Greenwashing the World, à la BlackRock
BlackRock a fait face à des critiques répétées pour ne pas marcher sur les questions écologiques. En janvier 2020, le président de la société, Larry Fink, a déclaré qu’il placerait la durabilité au cœur de son processus d’investissement. Il a également affirmé que le changement climatique pourrait conduire à une «refonte fondamentale de la finance». Pourtant, des mois plus tard, BlackRock a refusé de soutenir les résolutions appelant deux grandes sociétés pétrolières australiennes, Woodside Energy et Santos, à fixer des objectifs conformes à l’accord de Paris et à divulguer leurs activités de lobbying.
En janvier de cette année, elle détenait encore des investissements d’une valeur de 85 milliards de dollars dans des sociétés charbonnières, y compris dans des sociétés prévoyant d’étendre la production de charbon telles que le japonais Sumitomo et le coréen Kepco, un an après avoir promis de vendre la plupart de ses actions dans les producteurs de combustible fossile . Il a également été critiqué pour ses investissements dans des entreprises qui sont à l’origine de la déforestation dans le bassin amazonien.
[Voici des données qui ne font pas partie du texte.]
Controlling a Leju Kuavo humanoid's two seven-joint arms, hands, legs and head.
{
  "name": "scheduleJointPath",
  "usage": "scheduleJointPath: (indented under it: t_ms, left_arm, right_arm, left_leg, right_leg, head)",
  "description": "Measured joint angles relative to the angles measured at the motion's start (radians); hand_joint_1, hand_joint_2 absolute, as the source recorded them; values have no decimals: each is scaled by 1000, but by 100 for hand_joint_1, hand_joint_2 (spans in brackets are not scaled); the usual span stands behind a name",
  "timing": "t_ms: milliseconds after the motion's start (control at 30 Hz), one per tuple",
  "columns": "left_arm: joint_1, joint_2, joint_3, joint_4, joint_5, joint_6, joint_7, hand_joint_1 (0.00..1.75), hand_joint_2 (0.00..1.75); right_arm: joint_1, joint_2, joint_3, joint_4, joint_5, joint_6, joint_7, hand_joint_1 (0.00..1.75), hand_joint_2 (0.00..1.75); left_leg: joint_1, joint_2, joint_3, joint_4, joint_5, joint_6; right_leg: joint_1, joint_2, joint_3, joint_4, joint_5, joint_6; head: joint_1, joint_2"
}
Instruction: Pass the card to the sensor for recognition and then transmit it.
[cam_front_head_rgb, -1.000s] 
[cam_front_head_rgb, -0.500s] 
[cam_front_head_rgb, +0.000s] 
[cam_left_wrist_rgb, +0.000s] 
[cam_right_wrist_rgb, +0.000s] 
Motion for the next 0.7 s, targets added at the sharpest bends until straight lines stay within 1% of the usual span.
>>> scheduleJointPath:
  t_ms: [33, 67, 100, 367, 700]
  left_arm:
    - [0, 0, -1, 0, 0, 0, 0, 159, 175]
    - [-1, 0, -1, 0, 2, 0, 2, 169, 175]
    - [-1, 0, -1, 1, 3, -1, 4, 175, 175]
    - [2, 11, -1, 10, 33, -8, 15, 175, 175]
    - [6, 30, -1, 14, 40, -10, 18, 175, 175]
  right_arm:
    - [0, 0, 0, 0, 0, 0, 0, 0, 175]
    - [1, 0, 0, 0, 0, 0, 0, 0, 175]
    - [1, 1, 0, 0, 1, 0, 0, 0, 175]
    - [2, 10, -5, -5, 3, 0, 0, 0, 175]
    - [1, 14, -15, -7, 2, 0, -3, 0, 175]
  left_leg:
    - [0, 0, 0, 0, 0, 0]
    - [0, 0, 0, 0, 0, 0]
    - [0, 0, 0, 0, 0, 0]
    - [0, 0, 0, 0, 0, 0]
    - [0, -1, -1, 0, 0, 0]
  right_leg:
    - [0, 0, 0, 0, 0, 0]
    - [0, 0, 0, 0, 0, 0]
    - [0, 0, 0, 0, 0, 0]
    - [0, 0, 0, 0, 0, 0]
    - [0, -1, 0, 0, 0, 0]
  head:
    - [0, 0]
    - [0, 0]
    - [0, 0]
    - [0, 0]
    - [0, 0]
La société a investi 408 millions de dollars, via divers fonds, dans les trois principaux transformateurs de viande du Brésil opérant en Amazonie – JBS, Marfrig et Minerva – qui se classent au premier rang. cinquième et dixième, respectivement, du classement Imazon du risque de déforestation.
«BlackRock est le leader mondial de la gestion d’actifs, ses actions ont donc un effet significatif sur l’ensemble du secteur», déclare Moira Birss, directrice du climat et des finances chez Amazon Watch. « Pourtant, il semble que la société espère que les gens ne regardent pas de près les données sur les investissements et ne regardent que les gros titres, qui ont fière allure. »
BlackRock fait même face à des allégations de greenwashing au sein de ses propres rangs. Il y a un mois, l’ancien CIO de l’investissement durable de BlackRock, Tariq Fancy, a rédigé un éditorial époustouflant dans USA Today, intitulé «Le monde financier blanchit le public avec une distraction mortelle dans les pratiques d’investissement durable». Dans it, Fancy a dénoncé le secteur des services financiers pour avoir dupé les investisseurs en matière d’ESG.
«Cette arène d’investissement socialement responsable de plusieurs billions de dollars est présentée comme quelque chose que ce n’est pas. Essentiellement, Wall Street blanchit le système économique et, dans le processus, crée une distraction mortelle. Je devrais le savoir; J’étais au cœur de tout cela.
Fancy a occupé le poste de directeur des investissements durables chez BlackRock pendant près de deux ans, de janvier 2018 à septembre 2019. Dans son éditorial, Fancy affirme que de nombreux fonds communs de placement rebaptisés «verts» n’apportent aucun changement perceptible à leurs stratégies sous-jacentes. . Le changement de nom ou de marque est tout pour le bien de la signalisation de la vertu, dit-il. Malheureusement, ce signalement de vertu semble être plus que suffisant pour satisfaire de nombreux décideurs politiques, y compris la Commission européenne. En conséquence, les nouvelles règles de durabilité de l’UE pour les banques n’auront probablement pas vraiment de substance. Les plus grands bénéficiaires seront probablement BlackRock lui-même et les entreprises dont il gère les actions.